The judgment of affirmance of the Court of Appeals is as follows:

"This cause came on for hearing * * * on consideration whereof the court find there is no error apparent on the record in said proceedings and judgment prejudicial to the appellant."

An examination of the briefs filed in the Court of Appeals shows that the grounds of defense of no tender and no fraud were argued in the Court of Appeals on behalf of the defendant, and in sections II and IV of plaintiff's brief the questions of tender and fraud were fully argued.

A motion to certify and notice of appeal as of right were filed in this court by the plaintiff. The motion to certify was overruled, and the appeal as of right was, on motion, dismissed "for the reason that no debatable constitutional question is involved." See Block v. Block, 163 Ohio St. 230, 126 N.E.2d 331.

The judgment of this court dismissing the appeal as of right was vacated by the Supreme Court of the United States, and the cause was remanded to this court for clarification on the issue as to whether the ground of dismissal meant that our judgment rested on state or federal constitutional grounds. Upon remand, this court overruled defendant's motion to dismiss the appeal as of right and granted the motion to certify, thus taking jurisdiction on appeal as to all matters.

Plaintiff now claims that at no time in this cause have nonconstitutional grounds for judgment on the pleadings and on the opening statement been properly before the courts, nor were such grounds adequate or sufficient even if they had been properly an issue in this cause; and that the constitutional question of full faith and credit is now the only issue before this court.

Messrs. Harman, Colston, Goldsmith Hoadly, Mr. Henry B. Street, Mr. Douglas G. Cole and Mr. George H. Palmer, for appellant.

Messrs. Paxton Seasongood, Mr. Robert P. Goldman and Mr. Reuven J. Katz, for appellee.


Upon consideration of the record in this cause, this court is of the opinion that an appeal on questions of law has been perfected to this court for all purposes, and that both constitutional and nonconstitutional issues are now presented.

In this action the plaintiff seeks to have a decree for alimony awarded her in an Illinois divorce action, which decree incorporated a separation agreement between the parties, set aside and redetermined by the trial court for the reason, as she claims, that the alimony award was improperly made because of fraud on the part of the defendant in procuring the contract of separation between them.
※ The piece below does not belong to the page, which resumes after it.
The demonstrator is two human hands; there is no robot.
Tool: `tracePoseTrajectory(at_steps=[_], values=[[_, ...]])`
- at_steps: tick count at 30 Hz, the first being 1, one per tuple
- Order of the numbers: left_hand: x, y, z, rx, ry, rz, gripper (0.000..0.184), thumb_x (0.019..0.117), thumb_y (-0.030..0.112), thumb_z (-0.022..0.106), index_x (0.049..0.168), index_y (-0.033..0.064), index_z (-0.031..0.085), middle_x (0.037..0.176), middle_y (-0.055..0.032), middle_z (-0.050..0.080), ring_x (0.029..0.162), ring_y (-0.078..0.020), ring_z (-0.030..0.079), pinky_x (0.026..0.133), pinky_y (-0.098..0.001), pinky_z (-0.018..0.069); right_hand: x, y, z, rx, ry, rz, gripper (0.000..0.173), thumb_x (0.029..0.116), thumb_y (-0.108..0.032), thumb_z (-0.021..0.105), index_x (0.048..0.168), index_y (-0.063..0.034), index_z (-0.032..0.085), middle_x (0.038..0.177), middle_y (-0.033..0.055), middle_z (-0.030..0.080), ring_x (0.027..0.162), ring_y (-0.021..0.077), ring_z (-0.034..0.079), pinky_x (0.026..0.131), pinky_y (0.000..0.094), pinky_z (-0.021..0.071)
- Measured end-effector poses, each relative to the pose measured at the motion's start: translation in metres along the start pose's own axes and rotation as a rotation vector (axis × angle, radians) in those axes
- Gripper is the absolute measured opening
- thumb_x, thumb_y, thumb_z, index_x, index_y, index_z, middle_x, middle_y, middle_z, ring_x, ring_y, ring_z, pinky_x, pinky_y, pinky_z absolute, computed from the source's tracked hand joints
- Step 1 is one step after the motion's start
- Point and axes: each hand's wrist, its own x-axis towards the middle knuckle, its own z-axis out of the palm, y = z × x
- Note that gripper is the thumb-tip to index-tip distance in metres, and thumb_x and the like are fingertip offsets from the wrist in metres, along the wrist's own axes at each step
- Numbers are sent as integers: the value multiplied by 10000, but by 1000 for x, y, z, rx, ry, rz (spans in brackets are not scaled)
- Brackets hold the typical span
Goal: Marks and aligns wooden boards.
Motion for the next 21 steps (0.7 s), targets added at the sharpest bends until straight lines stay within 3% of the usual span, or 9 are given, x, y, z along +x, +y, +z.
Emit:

The defendant makes the defense that the plaintiff can not maintain this action until she tenders back the sum of $110,000 and other sums named in the contract paid to her by the defendant. The plaintiff's amended petition admits the payment of these sums of money and that she has made no tender back but asserts that she is willing to allow the money she received as a credit on any new allowance of alimony, if she is granted more than she agreed to accept in the settlement contract. In her reply to defendant's sixth defense, covering lack of tender, she "denies that she is required to tender back to defendant any monies received from him pursuant to said alimony agreement, but avers that this court has jurisdiction to render all equitable relief to which plaintiff may be entitled."
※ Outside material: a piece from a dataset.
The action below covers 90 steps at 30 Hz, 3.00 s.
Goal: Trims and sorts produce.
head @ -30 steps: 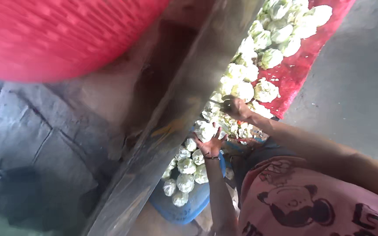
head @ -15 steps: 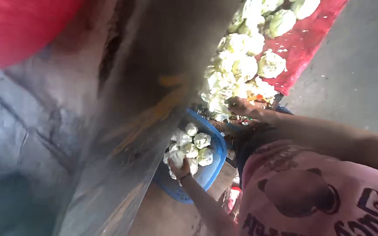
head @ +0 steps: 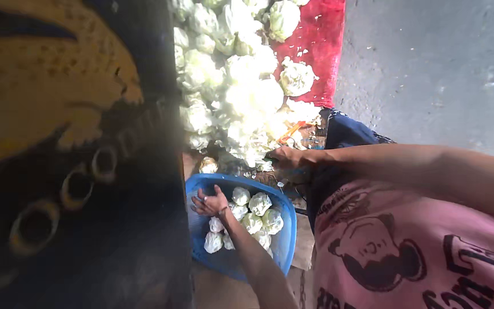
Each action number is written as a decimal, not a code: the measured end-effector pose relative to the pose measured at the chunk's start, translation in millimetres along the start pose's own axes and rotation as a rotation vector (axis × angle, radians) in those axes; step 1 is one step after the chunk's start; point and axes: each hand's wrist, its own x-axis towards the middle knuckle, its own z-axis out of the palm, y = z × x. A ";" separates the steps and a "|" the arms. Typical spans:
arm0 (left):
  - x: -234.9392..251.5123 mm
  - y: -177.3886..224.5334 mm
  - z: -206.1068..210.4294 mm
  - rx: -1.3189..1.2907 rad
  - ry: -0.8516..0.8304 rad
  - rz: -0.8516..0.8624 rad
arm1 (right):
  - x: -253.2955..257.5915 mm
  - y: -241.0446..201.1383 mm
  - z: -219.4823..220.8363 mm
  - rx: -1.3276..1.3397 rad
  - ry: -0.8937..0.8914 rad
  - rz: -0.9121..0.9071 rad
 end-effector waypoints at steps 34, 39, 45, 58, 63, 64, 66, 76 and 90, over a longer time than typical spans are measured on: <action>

The prayer of her amended petition is that the settlement agreement and that portion of the decree of the Superior Court of Cook County, Illinois, incorporating the agreement, be set aside as induced by fraud, and that the Common Pleas Court of Hamilton County, Ohio, determine and allow to plaintiff such sum as should have been allowed in the original action, taking into account the true worth of defendant at the time said settlement contract was consummated.

The plaintiff maintains that she, in attempting to rescind the transaction on the ground of fraud, is not bound to restore that which she has received, since, in any event, she is entitled to retain it as her own, whatever may be the fate of her effort to rescind the transaction. She cites in support of this claim the cases of Galusha v. Galusha, 138 N.Y. 272, 33 N.E. 1062; Locke-Paddon v. Locke-Paddon, 194 Cal. 73, 227 P. 715.

Those cases proceeded on the theory that the compensation received by way of alimony is the equivalent of the support which it is claimed the husband is legally bound to provide for the wife while the marriage relation continues, and which the husband is equitably bound to furnish when the relation is dissolved.

In the instant case, there was a complete settlement of property rights carried into the contract and, in turn, carried into the decree of the Illinois divorce action. The contract excludes the rights of each party in the property of the other, and was made without reference to the fault or default of either party. It is clear from the record in the instant case that the divorce decree may not be modified or set aside and the award increased without a rescission of the contract of settlement.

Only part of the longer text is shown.